Po tegorocznym werdykcie Komitetu Noblowskiego aż chce się zakrzyknąć, że jego członkowie wreszcie poszli po rozum do głowy

This year's verdict of the Nobel Committee makes one want to cry out that reason has finally entered the heads of the members again.

I suppose that's tehe meaning but please correct if I'm mistaken. However, grammatically I can't explain to myself 'po rozum do głowy': through intelligence to the head?


----------



## Bart1981

Hello there,

I think I would use _...It's high time the members used their brains...

_From my poin of view, this is the best translation of the Polish idiom po rozum do glowy

regards 
bart


----------



## dn88

Or, perhaps: _...it's high time the members listened to reason.

_


----------



## BezierCurve

If this will clarify the things even a bit more - "pójść po..." literally means "to go get...".


----------



## haes

It is an idiom. If you want to understand, first look at the part "pójść po..". "Pójść po.." means "go to get something", e.g "pójść po mięso do sklepu" = "to go to get (buy) some meat from the store". "Pójść po poradę" = "to go to get some advice" (from physician, from psycologist, from friends, etc) 

thus "pójść po rozum do głowy" would literally mean "to go to get you brain from/in your head"  In other words, this means "become wise" or "become wiser, smarter".


----------



## asuuucar

If I can add a few pennies to the discussion 

As you are studying Polish, have a look at the definition of the word _rozum:

_*1. *«właściwa człowiekowi zdolność myślenia, poznawania świata, analizowania i wyciągania wniosków»
*2. *«umiejętność radzenia sobie w życiu»

In my humble opinion the word rozum in *isc po rozum do glowy *may refer to any of the two meanings in the sentence you wrote.


----------



## dn88

It's funny to think that I've always misinterpreted the literal meaning of this idiom in my own twisted way.


----------



## Ben Jamin

Bart1981 said:


> Hello there,
> 
> I think I would use _...It's high time the members used their brains..._
> 
> From my poin of view, this is the best translation of the Polish idiom po rozum do glowy
> 
> regards
> bart


 'It's high time' brzmi jak życzenie, a tu chodzi o fakt dokonany.
Nie znam odpowiedniego idiomu angielskiego, ale znaczenie polskiego idiomu to 'zmądrzeli' czyli 'they became wiser' -> 'came to their senses'.


----------



## Ben Jamin

asuuucar said:


> If I can add a few pennies to the discussion
> 
> As you are studying Polish, have a look at the definition of the word _rozum:_
> 
> *1. *«właściwa człowiekowi zdolność myślenia, poznawania świata, analizowania i wyciągania wniosków»
> *2. *«umiejętność radzenia sobie w życiu»
> 
> In my humble opinion the word rozum in *isc po rozum do glowy *may refer to any of the two meanings in the sentence you wrote.

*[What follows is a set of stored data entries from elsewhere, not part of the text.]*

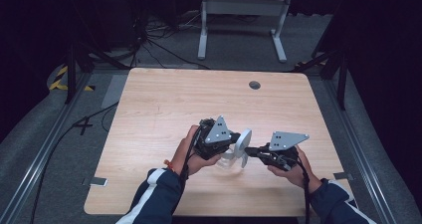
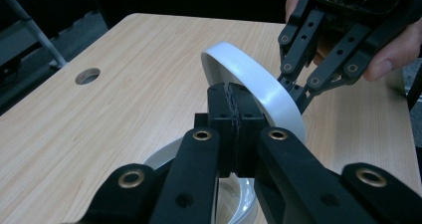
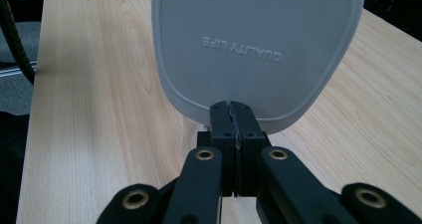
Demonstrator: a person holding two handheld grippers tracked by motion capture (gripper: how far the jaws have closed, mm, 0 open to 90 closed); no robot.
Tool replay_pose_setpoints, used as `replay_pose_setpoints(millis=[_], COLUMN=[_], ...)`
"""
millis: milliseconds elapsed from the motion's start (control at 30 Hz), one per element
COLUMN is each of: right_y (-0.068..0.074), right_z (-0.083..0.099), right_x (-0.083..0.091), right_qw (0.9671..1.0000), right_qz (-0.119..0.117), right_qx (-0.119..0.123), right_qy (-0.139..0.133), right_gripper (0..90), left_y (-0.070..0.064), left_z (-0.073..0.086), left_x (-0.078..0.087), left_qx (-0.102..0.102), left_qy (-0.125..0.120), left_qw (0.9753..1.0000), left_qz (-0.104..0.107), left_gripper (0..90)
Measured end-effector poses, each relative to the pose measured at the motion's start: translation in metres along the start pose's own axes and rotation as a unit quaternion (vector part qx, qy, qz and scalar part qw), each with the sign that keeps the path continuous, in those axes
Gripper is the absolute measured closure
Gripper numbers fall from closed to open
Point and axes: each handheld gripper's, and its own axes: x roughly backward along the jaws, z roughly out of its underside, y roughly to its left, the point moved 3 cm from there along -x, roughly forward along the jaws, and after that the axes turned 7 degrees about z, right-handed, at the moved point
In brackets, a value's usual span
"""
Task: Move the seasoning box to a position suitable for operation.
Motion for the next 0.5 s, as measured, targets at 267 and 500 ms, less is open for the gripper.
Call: replay_pose_setpoints(millis=[267, 500], right_y=[0.0000, -0.0007], right_z=[0.0023, 0.0039], right_x=[0.0011, 0.0017], right_qw=[1.0000, 1.0000], right_qz=[0.001, 0.002], right_qx=[0.001, 0.000], right_qy=[0.005, 0.007], right_gripper=[89.9, 89.9], left_y=[-0.0045, -0.0057], left_z=[-0.0025, -0.0031], left_x=[-0.0060, -0.0096], left_qx=[0.000, -0.004], left_qy=[0.000, 0.000], left_qw=[1.0000, 1.0000], left_qz=[0.007, 0.009], left_gripper=[89.0, 88.5])
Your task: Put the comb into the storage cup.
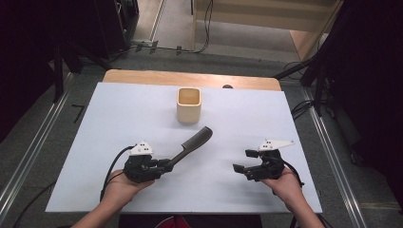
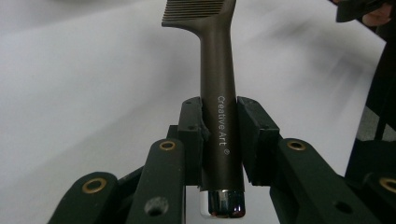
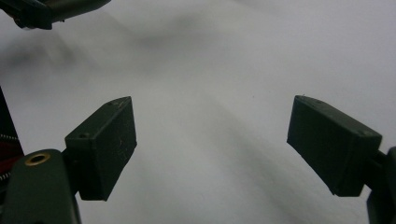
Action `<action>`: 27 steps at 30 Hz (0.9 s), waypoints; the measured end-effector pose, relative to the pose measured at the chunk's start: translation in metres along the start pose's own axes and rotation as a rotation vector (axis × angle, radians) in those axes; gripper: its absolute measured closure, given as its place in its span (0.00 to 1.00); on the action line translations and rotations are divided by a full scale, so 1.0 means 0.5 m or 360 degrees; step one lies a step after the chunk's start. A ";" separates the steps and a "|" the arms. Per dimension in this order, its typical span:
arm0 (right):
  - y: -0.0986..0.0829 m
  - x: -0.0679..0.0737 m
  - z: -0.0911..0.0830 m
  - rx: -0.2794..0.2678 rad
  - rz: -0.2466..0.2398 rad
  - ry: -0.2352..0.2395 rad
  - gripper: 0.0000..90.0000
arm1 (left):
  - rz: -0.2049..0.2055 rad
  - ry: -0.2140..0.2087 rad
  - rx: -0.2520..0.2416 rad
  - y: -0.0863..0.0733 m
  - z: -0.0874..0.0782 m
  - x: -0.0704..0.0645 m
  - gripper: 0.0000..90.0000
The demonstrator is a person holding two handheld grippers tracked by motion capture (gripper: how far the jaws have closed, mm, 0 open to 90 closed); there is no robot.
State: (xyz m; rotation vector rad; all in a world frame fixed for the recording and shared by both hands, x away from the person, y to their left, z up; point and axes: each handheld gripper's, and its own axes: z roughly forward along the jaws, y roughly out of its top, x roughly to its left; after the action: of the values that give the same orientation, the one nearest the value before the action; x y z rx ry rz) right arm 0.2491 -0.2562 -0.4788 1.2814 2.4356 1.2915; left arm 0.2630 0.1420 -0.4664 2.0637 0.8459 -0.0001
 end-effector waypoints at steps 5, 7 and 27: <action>0.006 0.013 -0.003 -0.0037 -0.0032 -0.0049 0.16 | 0.0004 -0.0035 -0.0008 0.010 0.007 -0.005 0.82; 0.009 0.017 -0.005 -0.0040 -0.0052 -0.0092 0.16 | 0.0001 -0.0051 -0.0017 0.015 0.010 -0.005 0.82; 0.025 0.067 -0.005 -0.0052 -0.0123 -0.0257 0.16 | -0.0079 -0.0156 -0.0119 0.069 0.056 -0.016 0.82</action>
State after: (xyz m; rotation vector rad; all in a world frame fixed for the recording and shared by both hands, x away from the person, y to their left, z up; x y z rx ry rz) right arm 0.2343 -0.2300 -0.4590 1.2196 2.3194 1.1560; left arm 0.2848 0.1038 -0.4558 1.9561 0.8247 -0.0946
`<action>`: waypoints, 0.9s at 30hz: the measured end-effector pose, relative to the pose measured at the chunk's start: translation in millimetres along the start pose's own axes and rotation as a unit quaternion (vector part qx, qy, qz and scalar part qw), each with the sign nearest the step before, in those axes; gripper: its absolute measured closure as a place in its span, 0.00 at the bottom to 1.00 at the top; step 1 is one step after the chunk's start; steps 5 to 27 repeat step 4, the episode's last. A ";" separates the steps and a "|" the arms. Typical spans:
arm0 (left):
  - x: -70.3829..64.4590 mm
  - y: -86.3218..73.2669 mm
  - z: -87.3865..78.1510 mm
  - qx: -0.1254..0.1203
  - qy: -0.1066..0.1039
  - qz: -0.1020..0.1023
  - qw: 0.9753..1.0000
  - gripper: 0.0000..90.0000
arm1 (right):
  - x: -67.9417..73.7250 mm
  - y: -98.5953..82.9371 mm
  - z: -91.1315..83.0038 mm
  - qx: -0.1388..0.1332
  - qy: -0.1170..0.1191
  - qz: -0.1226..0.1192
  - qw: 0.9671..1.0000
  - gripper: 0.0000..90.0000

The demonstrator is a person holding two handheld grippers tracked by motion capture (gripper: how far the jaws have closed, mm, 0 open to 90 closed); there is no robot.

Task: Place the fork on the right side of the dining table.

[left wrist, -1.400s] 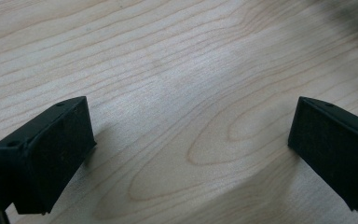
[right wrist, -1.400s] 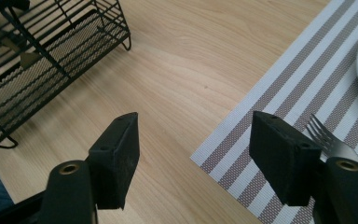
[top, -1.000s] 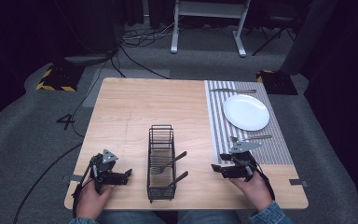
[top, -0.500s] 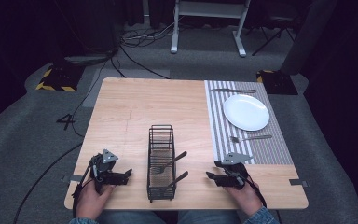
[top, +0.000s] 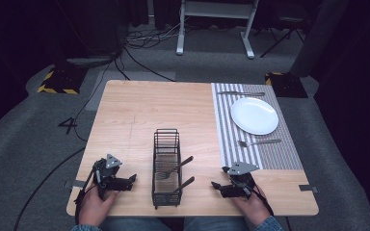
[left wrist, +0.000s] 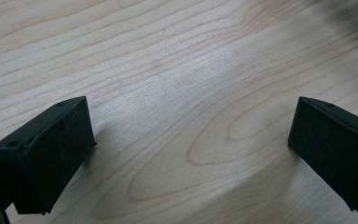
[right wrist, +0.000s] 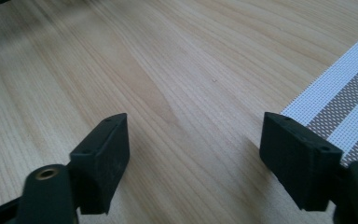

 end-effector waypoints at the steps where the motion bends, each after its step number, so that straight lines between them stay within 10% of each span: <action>1: 0.0 0.0 -0.1 0.000 0.000 0.000 1.000 0.00 | -1.0 -0.4 0.7 0.004 -0.007 0.005 1.000 0.19; 27: 0.1 0.0 -0.1 0.000 0.000 0.000 1.000 0.00 | -2.0 -0.7 1.5 0.008 -0.018 0.012 1.000 0.16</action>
Point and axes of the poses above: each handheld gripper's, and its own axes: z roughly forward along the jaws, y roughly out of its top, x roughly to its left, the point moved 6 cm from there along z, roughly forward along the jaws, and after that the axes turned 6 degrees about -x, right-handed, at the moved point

 Yes, it does. *pó*j*ść po rozum do glowy* (not iść, it's always perfective)means 'to use one's brains', 'come to one's senses' 'to find a solution by thinking/reasoning', 'to become using brain'.


----------



## Ben Jamin

haes said:


> It is an idiom. If you want to understand, first look at the part "pójść po..". "Pójść po.." means "go to get something", e.g "pójść po mięso do sklepu" = "to go to get (buy) some meat from the store". "Pójść po poradę" = "to go to get some advice" (from physician, from psycologist, from friends, etc)
> 
> thus "pójść po rozum do głowy" would literally mean "to go to get you brain from/in your head"  In other words, this means "become wise" or "become wiser, smarter".


"to go and get some brain for your head", or "go in order to get"


----------



## dn88

Ben Jamin said:


> 'It's high time' brzmi jak życzenie, a tu chodzi o fakt dokonany.
> Nie znam odpowiedniego idiomu angielskiego, ale znaczenie polskiego idiomu to 'zmądrzeli' czyli 'they became wiser' -> 'came to their senses'.



Racja, trochę zasugerowałem się pierwszą odpowiedzią i błędnie założyłem, że w wyjściowym zdaniu było "żeby".



Ben Jamin said:


> "to go and get some brain for your head"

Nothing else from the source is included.